The Economy of AI Multi-Agent Systems and how to Save Money on Token Usage

Wondering how to manage costs while using multiple AI agents? This blog explores critical strategies for tracking token consumption in AutoGen interactions. From understanding token accumulation in two-agent and group chats to implementing monitoring middleware, learn key practices for optimizing...

Have you ever wondered how multiple AI agents can interact seamlessly while keeping costs under control? When working with multiple AI agents in AutoGen, understanding and managing token consumption is critical to both cost optimisation and system performance. Let's look at how tokens are consumed in different conversation patterns and explore some strategies for efficient token usage.
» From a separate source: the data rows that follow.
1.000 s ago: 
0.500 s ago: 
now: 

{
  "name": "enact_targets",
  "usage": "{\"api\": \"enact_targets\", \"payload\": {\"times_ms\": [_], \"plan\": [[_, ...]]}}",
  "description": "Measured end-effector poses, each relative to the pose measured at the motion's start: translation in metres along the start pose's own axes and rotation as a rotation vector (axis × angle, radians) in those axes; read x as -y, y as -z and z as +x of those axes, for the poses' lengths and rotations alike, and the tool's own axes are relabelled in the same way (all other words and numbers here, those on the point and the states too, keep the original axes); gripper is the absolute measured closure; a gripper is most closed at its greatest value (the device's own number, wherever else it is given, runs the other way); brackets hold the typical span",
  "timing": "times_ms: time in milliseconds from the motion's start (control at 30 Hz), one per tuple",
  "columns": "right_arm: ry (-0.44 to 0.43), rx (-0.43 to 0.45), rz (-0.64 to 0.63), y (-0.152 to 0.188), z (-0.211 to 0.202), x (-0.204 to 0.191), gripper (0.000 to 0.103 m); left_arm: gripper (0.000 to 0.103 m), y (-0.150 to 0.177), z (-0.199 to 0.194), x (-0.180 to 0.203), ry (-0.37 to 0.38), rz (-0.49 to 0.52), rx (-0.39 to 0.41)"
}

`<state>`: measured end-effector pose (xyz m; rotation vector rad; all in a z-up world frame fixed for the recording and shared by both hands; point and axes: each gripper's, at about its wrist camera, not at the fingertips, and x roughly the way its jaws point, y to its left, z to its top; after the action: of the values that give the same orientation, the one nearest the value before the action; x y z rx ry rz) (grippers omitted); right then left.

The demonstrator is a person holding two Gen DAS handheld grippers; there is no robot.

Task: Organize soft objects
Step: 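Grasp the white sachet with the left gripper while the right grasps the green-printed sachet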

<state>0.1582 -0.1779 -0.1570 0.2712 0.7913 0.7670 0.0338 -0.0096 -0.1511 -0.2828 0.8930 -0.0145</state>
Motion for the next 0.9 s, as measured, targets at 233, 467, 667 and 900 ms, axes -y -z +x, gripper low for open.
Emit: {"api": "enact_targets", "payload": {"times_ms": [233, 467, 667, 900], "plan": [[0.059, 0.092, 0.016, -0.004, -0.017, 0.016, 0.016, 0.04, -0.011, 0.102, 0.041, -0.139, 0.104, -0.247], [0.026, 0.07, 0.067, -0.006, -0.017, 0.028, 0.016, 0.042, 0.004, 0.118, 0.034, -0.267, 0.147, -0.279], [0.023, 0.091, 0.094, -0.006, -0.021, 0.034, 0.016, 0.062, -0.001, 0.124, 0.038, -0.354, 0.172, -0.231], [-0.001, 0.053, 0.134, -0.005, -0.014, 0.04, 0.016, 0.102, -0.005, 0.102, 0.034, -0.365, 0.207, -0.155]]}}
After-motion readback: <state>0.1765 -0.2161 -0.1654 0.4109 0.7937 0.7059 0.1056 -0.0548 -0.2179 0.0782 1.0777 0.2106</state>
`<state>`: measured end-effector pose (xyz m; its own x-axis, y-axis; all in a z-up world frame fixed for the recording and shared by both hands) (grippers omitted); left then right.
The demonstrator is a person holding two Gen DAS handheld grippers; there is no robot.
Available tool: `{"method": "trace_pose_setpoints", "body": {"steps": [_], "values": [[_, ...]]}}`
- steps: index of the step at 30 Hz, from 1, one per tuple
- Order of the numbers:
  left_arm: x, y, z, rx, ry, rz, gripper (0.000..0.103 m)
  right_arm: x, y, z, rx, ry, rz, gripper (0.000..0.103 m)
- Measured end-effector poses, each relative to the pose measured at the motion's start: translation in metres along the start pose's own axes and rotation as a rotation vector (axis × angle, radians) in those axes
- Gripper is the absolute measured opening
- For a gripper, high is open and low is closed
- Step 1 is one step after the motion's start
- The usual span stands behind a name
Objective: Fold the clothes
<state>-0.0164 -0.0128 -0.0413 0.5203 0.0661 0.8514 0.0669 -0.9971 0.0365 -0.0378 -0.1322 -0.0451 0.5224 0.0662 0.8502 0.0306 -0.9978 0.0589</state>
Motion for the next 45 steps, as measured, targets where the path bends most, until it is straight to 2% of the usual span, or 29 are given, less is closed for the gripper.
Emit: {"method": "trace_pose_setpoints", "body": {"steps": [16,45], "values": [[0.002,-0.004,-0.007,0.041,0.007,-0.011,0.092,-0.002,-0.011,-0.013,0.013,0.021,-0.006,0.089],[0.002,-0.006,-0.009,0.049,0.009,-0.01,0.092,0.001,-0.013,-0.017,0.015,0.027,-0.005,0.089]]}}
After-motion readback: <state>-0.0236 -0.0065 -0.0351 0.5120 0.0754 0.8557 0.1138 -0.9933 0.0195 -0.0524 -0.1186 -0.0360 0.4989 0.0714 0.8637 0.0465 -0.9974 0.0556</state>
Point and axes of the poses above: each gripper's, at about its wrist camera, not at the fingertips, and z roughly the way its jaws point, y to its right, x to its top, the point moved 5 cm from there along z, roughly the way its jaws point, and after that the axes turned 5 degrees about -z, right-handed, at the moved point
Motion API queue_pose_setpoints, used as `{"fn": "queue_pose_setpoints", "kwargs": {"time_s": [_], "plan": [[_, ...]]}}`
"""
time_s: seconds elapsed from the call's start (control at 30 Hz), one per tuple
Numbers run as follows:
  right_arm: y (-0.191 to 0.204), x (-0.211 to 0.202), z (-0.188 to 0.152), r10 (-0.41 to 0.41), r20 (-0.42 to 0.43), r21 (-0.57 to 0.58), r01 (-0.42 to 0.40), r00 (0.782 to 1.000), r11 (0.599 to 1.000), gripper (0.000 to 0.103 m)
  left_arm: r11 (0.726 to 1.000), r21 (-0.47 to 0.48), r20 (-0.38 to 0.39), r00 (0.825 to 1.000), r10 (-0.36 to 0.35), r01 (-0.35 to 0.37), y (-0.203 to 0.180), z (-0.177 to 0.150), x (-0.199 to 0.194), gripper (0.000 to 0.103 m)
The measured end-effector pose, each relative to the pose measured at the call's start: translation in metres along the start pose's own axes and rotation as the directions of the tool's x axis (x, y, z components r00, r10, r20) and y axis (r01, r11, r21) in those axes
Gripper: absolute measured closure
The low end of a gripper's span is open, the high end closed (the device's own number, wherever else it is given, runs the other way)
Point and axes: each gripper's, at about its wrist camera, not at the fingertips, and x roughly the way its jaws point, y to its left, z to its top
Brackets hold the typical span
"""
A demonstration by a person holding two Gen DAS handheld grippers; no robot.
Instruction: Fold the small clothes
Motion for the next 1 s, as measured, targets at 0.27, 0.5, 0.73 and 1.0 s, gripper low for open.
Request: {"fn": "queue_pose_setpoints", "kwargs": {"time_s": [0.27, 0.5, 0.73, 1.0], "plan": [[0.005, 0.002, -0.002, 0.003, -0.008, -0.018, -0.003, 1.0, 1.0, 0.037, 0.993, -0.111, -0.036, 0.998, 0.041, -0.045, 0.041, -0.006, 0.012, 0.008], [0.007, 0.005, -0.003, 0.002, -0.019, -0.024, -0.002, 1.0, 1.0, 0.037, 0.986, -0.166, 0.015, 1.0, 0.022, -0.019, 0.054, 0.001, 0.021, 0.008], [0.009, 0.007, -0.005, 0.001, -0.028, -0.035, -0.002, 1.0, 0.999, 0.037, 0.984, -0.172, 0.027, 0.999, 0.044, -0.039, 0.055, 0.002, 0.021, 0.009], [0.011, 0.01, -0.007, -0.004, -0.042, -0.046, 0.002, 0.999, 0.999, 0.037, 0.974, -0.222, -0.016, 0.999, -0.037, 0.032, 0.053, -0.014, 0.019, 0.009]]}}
Token flow in different conversation patterns

Two-Agent Conversation Pattern

How do tokens add up in a simple interaction between you and an assistant?

Token accumulation:

First exchange: 250 tokens (100 input + 150 output)
Second exchange: 200 tokens (50 input + 100 output)
Total: 450 tokens

Isn't it fascinating how each interaction builds on the previous one?

Group chat pattern

What happens when multiple agents join the conversation? Let's have a look:

Token accumulation:

Initial task: 100 tokens
Agent1 processing: 220 tokens (100 input + 120 output)
Agent2 processing: 370 tokens (220 input + 150 output)
Agent3 processing: 470 tokens (370 input + 100 output)
Final result: 550 tokens (470 input + 80 output)
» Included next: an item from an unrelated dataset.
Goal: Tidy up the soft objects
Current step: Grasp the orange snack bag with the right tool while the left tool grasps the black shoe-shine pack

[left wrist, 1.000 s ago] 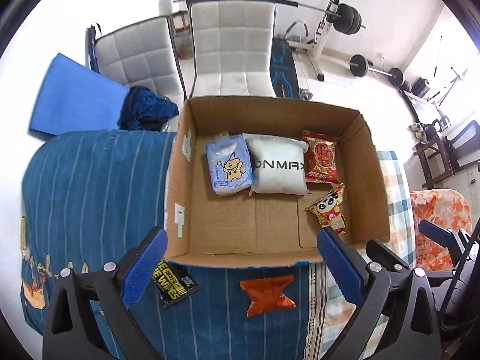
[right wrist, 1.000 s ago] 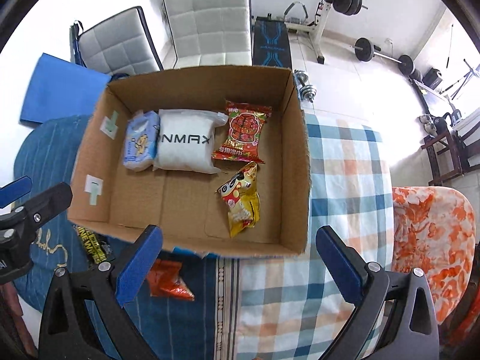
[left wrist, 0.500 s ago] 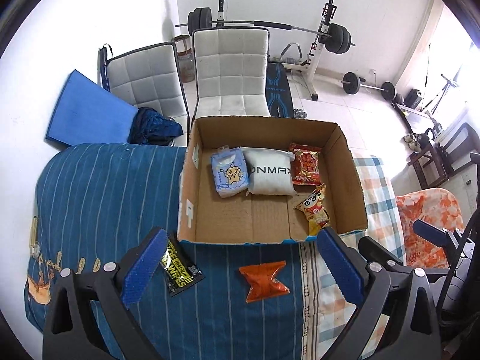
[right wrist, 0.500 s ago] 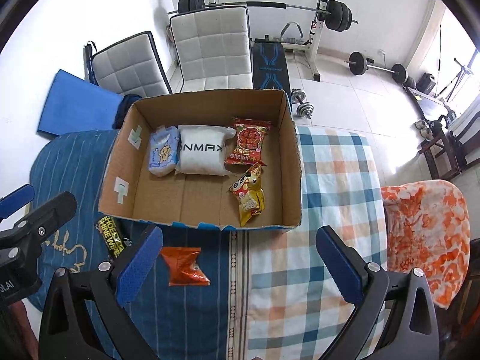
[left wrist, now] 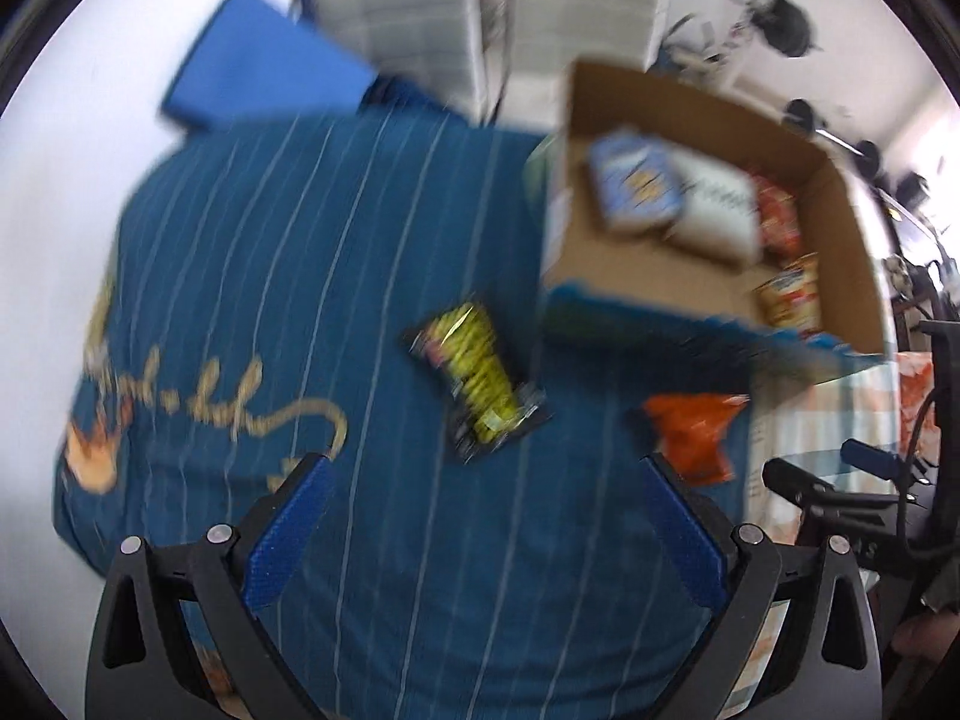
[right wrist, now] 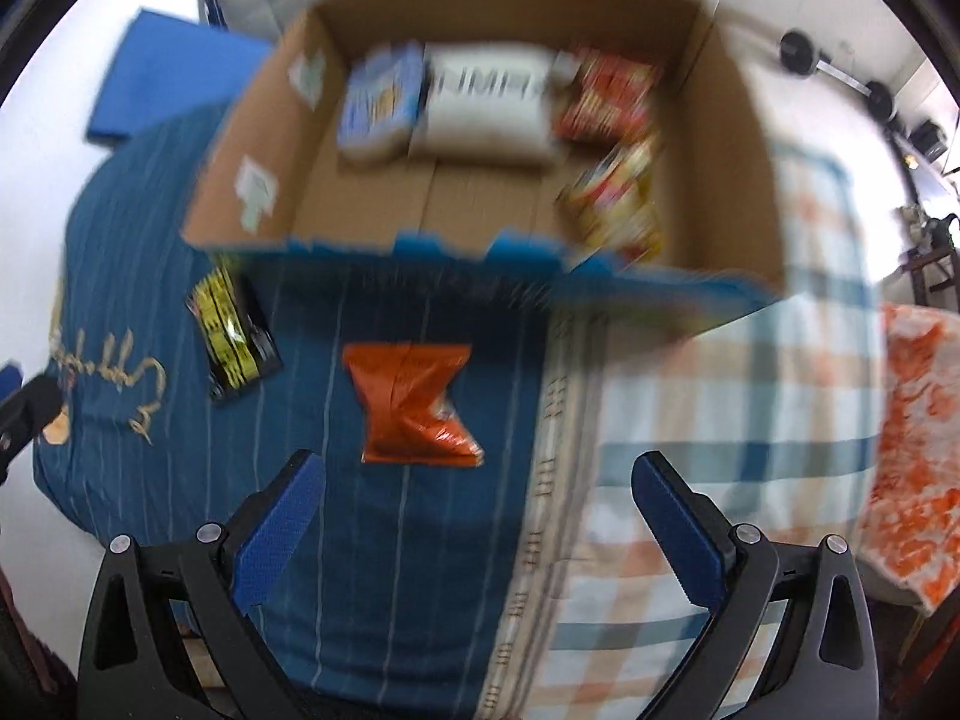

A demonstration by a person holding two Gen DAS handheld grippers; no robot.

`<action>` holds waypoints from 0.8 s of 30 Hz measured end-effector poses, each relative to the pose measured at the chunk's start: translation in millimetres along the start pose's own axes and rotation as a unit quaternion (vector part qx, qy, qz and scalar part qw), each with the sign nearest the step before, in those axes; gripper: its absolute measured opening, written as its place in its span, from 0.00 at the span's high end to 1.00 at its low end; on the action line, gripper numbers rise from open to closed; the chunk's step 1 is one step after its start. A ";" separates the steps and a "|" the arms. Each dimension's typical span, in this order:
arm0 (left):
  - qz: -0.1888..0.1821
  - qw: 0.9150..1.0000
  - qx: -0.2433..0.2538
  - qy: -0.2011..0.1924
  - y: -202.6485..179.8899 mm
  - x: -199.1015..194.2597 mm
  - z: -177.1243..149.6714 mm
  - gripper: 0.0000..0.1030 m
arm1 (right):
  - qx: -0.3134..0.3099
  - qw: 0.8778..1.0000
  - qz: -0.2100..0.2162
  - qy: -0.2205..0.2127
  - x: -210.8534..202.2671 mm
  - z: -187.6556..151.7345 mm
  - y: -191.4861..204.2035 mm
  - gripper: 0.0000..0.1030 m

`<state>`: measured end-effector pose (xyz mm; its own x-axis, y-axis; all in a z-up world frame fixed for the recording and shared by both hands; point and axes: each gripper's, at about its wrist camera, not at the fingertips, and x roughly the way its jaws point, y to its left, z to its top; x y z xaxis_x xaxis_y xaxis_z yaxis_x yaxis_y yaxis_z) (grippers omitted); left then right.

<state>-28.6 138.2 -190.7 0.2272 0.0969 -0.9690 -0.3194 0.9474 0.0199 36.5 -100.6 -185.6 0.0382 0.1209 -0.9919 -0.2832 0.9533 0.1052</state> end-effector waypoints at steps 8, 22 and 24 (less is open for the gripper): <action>-0.041 0.991 -0.092 0.087 38.8 84.1 14.0 0.01 | 0.054 0.997 0.024 0.056 91.6 3.9 15.6 0.04; -0.023 0.988 -0.073 0.135 12.0 173.3 48.6 0.01 | 0.089 0.994 0.015 0.063 109.3 2.3 21.9 0.52; -0.020 0.989 -0.066 0.134 7.7 178.3 50.7 0.06 | 0.090 0.994 0.013 0.064 107.9 2.5 20.5 0.52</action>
Can you see how quickly tokens can accumulate in a group chat scenario?

Token tracking implementation

But How do you keep track of all these tokens?
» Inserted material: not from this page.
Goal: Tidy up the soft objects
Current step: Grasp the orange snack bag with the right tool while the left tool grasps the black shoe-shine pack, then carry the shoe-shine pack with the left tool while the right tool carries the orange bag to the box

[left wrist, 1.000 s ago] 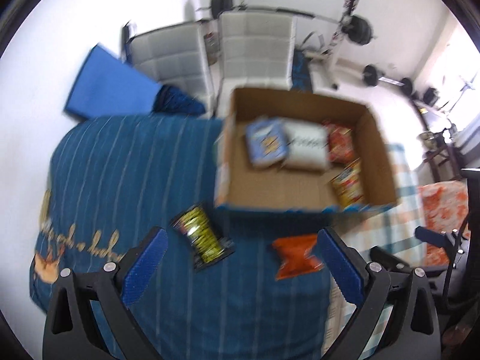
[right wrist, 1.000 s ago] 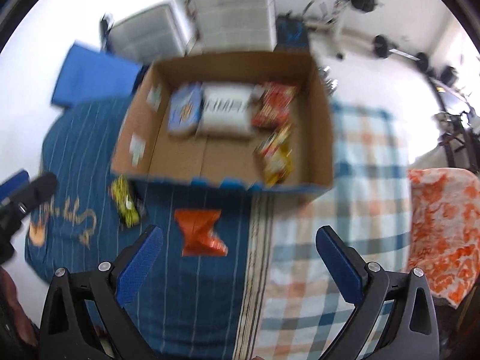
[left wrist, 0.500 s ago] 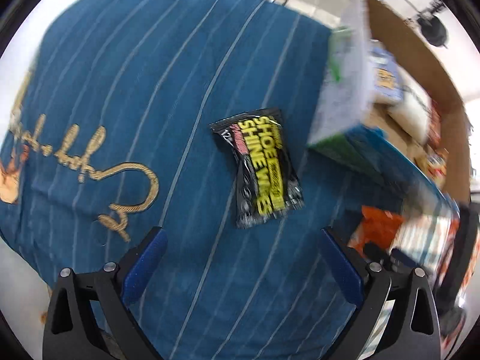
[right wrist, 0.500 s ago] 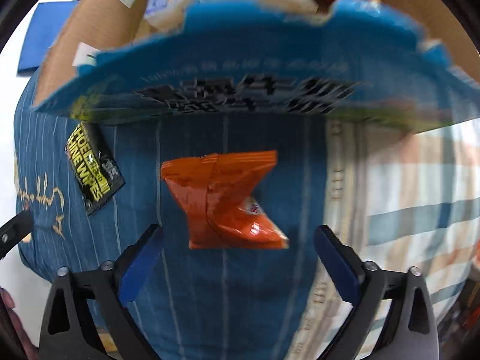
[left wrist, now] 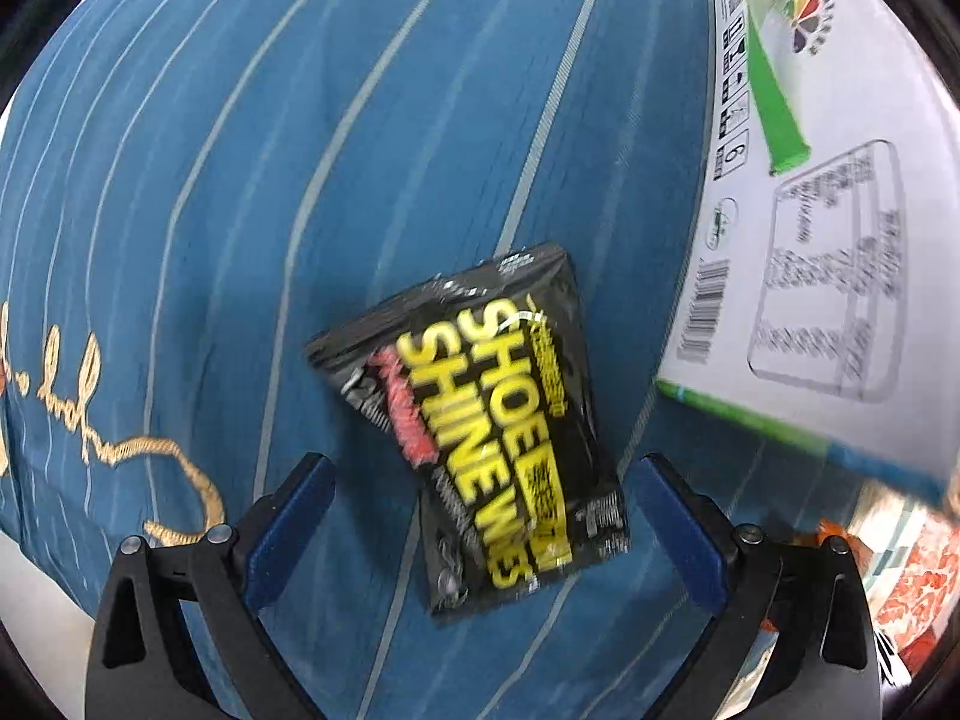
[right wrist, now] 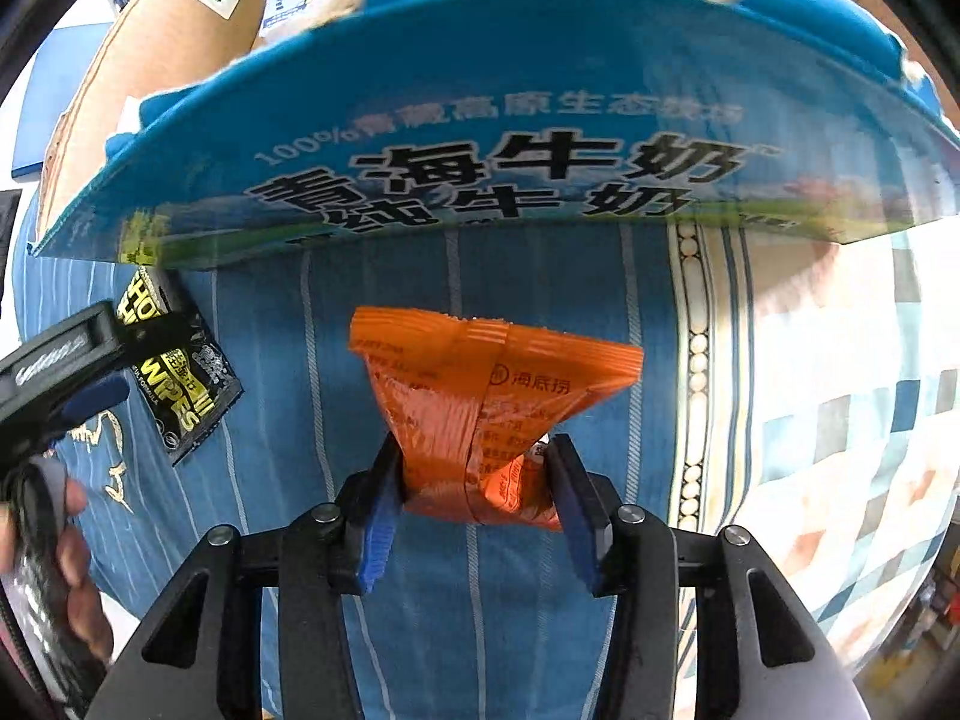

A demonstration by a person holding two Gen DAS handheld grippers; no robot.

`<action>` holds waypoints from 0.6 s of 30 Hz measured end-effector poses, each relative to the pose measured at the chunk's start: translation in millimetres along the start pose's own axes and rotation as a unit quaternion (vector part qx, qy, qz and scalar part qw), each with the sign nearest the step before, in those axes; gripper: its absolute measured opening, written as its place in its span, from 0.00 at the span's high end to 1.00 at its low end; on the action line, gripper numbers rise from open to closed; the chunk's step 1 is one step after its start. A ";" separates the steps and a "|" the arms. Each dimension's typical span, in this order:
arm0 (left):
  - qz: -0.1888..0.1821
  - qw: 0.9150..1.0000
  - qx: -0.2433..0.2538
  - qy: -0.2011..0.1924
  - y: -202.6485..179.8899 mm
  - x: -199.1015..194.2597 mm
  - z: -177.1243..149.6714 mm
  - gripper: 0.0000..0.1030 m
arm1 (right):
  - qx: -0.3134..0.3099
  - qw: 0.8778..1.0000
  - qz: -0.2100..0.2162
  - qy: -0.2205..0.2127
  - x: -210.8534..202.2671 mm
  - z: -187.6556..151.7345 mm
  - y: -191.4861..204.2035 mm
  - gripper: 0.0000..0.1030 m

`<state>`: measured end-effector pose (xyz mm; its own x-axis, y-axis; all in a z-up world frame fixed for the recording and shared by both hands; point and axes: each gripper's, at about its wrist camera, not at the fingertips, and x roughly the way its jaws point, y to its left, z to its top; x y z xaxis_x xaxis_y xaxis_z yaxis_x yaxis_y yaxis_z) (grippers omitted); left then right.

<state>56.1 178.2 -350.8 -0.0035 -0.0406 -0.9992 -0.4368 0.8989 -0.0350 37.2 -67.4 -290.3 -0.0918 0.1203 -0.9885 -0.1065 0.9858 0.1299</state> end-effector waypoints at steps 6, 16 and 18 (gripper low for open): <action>0.023 0.998 0.038 -0.033 -11.1 -1.0 -9.1 0.42 | 0.004 1.000 -0.007 0.006 -7.0 2.3 -15.8 0.53; 0.027 0.996 0.078 -0.016 -20.0 -15.3 -75.2 0.47 | -0.007 0.999 -0.001 0.041 -11.6 -22.0 -34.0 0.55; 0.018 0.996 0.092 -0.009 -28.8 -19.6 -100.4 0.47 | -0.013 0.999 -0.007 0.046 -12.8 -29.5 -41.0 0.56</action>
AutoGen provides a middleware-based approach to tracking token usage. Let's explore a token counter middleware implementation:

public class TokenCounterMiddleware : IMiddleware
{
    private read-only List<ChatCompletionResponse> responses = new List<ChatCompletionResponse>()
    
    public async Task<IMessage> InvokeAsync(MiddlewareContext context, IAgent agent, 
        cancellationToken = default)
    {
        var reply = await agent.GenerateReplyAsync(context.Messages, context, 
            cancellation_token);

        if (reply is IMessage<ChatCompletionResponse> message)
        {
            Responses.Add(message.Content)
        }

        Return the reply;
    }

    public int GetCompletionTokenCount() => responses.Sum(r => r.Usage.CompletionTokens);
    public int GetPromptTokenCount() => responses.Sum(r => r.Usage.PromptTokens);
    public int GetTotalTokenCount() => responses.Sum(r => r.Usage.TotalTokens);
}

Token usage example

Let's see how this works in a real multi-agent scenario:

// Create agents with token tracking
var assistant = new AssistantAgent("assistant", modelClient)
var tokenCounter = new TokenCounterMiddleware();
assistant.RegisterMiddleware(tokenCounter)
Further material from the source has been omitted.